“Where did she go?” Robert Gant pressed.
He stood in front of a computer in Dr. Emmet Fielding’s office, located in the red zone of the underground complex. He had gotten word a few minutes ago from central security that Lisa Cummings had attacked two of the scientists and fled with his brother’s grandchild.
A fist formed. Not out of anger at the woman, but at the thought of his brother. He held his grief in his fist and leaned his weight on it, crushing his knuckles against the desktop, trying to contain that well of sorrow. Flashes of moments with Jimmy sparked in his head: two brothers riding horseback, drinking beer behind the barn, playing cards while smoking cigars.

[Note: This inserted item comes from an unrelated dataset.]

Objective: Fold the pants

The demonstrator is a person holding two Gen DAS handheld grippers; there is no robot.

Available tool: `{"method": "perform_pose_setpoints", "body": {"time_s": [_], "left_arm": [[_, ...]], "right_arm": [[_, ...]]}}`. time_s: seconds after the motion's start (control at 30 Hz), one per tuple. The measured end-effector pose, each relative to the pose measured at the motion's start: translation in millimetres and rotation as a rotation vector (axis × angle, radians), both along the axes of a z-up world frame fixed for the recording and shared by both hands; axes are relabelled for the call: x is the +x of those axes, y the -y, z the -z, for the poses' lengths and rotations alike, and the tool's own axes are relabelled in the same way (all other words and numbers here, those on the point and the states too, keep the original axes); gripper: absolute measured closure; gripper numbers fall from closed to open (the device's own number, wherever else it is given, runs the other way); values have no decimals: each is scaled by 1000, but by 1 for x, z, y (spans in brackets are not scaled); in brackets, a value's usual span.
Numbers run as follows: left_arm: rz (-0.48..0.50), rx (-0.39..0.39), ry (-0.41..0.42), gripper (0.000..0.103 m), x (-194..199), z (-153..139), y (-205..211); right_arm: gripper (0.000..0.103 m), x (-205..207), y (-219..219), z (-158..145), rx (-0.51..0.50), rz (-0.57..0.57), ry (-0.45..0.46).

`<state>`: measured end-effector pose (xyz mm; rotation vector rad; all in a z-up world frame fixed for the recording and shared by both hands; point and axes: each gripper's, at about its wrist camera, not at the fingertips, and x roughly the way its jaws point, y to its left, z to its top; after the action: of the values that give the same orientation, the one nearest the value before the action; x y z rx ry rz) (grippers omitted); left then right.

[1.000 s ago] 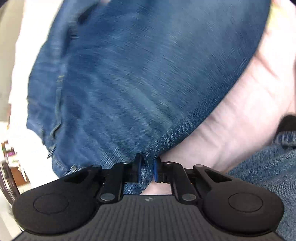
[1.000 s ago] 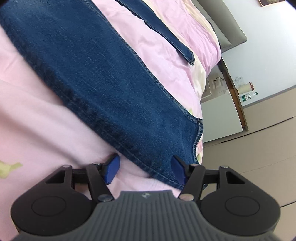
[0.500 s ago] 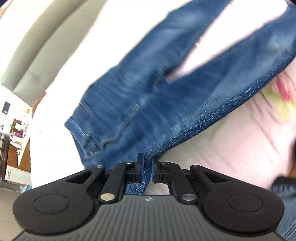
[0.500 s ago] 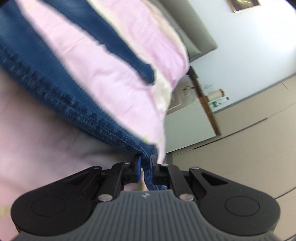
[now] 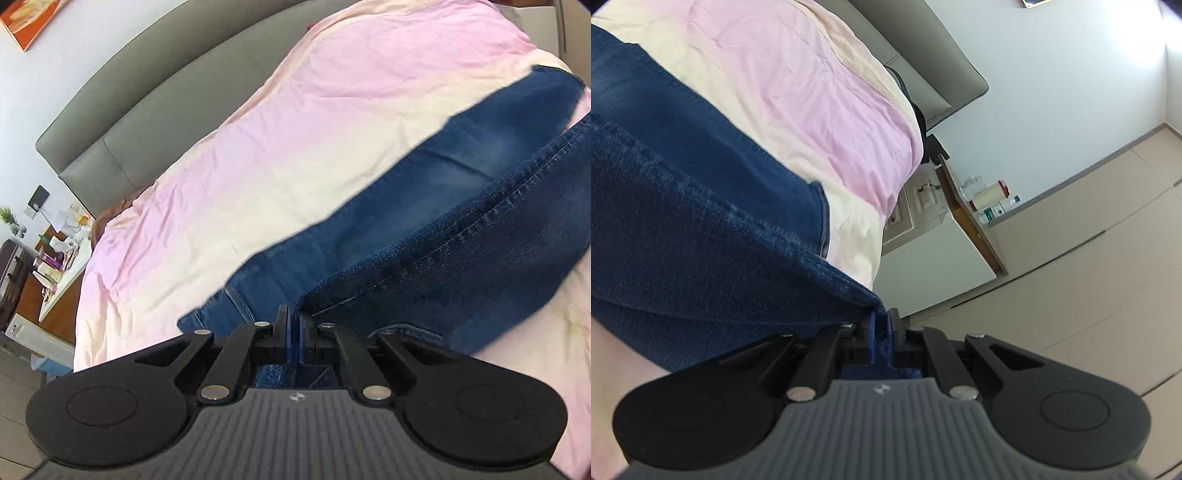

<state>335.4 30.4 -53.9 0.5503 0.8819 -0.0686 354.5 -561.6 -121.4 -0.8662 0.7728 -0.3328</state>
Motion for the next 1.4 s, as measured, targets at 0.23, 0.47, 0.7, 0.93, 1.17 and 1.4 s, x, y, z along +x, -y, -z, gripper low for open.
{"method": "perform_pose_setpoints", "body": {"time_s": [0.23,0.47,0.7,0.93,1.17,1.4], "left_arm": [[-42,37,-3,99,90,42,-8],[-69,34,-66,99,135,91,-18],[-61,1,1,99,117,75,-27],[-80,13,13,98,132,77,-31],[-206,128,82,103,164,99,-42],[-281,-50,47,83,148,74,-85]], "right_arm": [[103,133,-25,36,-81,-46,-100],[103,228,-54,85,-118,-44,-179],[103,242,-61,97,-162,-29,-184],[103,264,-66,83,-141,3,-115],[103,293,-76,106,-145,62,-119],[36,289,-84,109,-98,55,-115]]}}
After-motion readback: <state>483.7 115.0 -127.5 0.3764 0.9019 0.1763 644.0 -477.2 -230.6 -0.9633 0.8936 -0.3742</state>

It had been Jimmy who held him together after his wife died. He tried to squeeze an entire lifetime into his fist, to hold those memories in check.

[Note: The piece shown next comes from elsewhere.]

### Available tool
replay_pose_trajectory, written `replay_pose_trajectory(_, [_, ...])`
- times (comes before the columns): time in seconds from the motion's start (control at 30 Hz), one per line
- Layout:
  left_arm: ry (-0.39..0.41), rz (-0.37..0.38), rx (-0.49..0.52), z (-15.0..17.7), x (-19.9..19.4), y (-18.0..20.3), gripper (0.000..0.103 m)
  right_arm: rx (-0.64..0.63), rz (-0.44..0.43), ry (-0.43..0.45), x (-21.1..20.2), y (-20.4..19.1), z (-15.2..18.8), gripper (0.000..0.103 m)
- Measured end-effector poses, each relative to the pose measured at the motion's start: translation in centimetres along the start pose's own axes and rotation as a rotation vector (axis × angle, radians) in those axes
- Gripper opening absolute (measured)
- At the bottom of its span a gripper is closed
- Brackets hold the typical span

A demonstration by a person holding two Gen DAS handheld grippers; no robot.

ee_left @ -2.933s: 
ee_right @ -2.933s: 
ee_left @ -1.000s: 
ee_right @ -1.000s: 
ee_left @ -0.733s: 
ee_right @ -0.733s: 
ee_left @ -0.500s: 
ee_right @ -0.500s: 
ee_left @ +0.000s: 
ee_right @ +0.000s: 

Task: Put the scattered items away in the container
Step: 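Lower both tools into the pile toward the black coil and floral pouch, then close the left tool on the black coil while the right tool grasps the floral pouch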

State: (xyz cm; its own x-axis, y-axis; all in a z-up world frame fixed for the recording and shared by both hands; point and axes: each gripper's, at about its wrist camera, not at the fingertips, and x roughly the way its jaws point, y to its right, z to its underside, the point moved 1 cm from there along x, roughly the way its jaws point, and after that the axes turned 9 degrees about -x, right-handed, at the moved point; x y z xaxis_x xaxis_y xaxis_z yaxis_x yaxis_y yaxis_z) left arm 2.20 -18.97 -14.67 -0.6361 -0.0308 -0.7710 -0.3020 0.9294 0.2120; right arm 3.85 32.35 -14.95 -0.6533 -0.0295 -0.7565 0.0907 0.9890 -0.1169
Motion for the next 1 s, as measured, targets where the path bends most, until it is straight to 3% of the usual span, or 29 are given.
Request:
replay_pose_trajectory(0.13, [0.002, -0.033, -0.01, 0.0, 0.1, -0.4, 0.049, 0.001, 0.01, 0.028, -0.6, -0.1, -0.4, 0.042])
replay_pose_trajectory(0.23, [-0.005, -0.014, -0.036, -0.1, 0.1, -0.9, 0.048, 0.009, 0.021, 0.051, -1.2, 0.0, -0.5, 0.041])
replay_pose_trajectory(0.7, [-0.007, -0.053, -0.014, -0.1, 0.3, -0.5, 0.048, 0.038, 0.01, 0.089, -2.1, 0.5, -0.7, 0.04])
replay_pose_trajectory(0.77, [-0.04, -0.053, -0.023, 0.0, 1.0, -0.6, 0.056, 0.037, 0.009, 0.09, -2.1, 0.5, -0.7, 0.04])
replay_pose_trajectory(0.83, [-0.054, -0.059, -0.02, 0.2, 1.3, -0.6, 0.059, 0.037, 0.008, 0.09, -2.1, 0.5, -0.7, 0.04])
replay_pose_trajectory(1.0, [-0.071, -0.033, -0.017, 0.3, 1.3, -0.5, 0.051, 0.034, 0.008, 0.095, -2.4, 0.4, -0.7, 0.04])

It was why he had come down here, tinkering with Dr. Fielding on some projects, studying some of the latest neuro-pod designs, including several truly horrendous war beasts in early stages of development.
Anything to keep himself distracted.
Robert understood the inevitability of his brother’s assassination, could fathom the logic of it when it was presented to him as a fait accompli. The greater body of the Lineage demanded it. So he had to obey—as he’d always done in the past. But he could not escape the pain of it.
“She’s still missing, sir,” the guard said. The man’s image hovered in the upper corner of the screen. “There are only a few active cameras in that disused section of the facility.”
“Then check the cameras in the neighboring zones. Blue and Orange.”
“Yes, sir.”
As he waited, Robert brought up a schematic of the estate. The main mansion, the Lodge, lay ten miles away, surrounded by its high walls. Only a tiny fraction of the family knew the facility existed. Even Jimmy didn’t know, though he’d gone fishing a few times at a river within a half-mile of its outskirts.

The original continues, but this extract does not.